== PROVIDED RECORDS ==
================

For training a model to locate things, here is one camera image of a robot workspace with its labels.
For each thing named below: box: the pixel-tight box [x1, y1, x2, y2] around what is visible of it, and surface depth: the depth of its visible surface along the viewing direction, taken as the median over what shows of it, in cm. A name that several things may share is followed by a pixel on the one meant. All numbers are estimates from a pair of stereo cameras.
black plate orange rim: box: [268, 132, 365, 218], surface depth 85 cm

================

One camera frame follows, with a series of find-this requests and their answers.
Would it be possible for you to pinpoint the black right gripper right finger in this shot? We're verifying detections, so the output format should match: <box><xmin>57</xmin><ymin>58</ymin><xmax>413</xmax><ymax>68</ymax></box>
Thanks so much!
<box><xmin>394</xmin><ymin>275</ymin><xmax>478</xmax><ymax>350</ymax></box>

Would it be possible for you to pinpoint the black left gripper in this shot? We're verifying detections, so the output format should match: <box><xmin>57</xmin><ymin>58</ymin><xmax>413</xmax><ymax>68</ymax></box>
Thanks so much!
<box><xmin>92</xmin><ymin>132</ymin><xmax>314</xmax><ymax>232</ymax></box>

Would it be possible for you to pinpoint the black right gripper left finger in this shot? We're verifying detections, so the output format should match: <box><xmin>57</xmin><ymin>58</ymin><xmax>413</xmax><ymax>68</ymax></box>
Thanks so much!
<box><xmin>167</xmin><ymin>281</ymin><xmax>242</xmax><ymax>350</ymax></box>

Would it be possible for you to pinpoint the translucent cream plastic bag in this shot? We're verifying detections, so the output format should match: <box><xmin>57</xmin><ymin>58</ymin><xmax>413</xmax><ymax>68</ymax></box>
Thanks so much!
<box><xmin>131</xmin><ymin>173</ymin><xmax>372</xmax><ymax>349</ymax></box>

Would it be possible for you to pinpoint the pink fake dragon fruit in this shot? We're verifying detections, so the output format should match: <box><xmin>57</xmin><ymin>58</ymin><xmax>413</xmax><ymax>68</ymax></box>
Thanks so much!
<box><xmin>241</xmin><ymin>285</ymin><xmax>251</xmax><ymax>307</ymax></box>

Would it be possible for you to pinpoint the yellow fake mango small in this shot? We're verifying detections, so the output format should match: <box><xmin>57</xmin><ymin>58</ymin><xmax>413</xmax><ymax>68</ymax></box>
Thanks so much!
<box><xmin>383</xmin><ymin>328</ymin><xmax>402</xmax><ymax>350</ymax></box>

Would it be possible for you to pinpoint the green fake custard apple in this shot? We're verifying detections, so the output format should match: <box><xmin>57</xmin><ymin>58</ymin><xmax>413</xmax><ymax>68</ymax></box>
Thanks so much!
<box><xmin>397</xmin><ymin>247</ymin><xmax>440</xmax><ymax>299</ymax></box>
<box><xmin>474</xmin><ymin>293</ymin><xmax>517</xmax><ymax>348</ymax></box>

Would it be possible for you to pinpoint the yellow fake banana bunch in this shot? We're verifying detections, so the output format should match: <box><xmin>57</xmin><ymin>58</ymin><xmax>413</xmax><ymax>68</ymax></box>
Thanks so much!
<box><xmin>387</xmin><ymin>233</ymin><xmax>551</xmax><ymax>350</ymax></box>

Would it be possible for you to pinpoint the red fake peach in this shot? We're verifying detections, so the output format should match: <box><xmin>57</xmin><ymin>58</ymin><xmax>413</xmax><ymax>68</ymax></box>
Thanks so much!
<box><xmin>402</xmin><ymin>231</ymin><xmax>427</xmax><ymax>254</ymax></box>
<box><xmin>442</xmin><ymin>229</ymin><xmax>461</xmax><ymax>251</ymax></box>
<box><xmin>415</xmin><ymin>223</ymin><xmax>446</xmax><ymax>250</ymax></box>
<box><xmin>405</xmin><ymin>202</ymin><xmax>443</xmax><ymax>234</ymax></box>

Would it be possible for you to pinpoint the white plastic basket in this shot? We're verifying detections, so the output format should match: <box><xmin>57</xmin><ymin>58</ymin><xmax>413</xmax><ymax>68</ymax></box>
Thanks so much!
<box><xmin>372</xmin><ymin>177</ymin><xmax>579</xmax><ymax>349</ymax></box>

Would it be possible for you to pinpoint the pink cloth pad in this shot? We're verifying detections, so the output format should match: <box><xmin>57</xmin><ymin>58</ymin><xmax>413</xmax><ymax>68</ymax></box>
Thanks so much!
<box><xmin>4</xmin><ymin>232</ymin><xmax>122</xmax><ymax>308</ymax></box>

================

== WHAT YOU WILL DO ==
For each line of the listing that holds the word "pink", show that line.

== ANSWER SPACE ==
Would it be possible for you to pinpoint the pink fake dragon fruit in this shot? We're verifying detections, so the output format should match: <box><xmin>57</xmin><ymin>58</ymin><xmax>413</xmax><ymax>68</ymax></box>
Would it be possible for you to pinpoint the pink cloth pad in this shot? We're verifying detections, so the output format should match: <box><xmin>57</xmin><ymin>58</ymin><xmax>413</xmax><ymax>68</ymax></box>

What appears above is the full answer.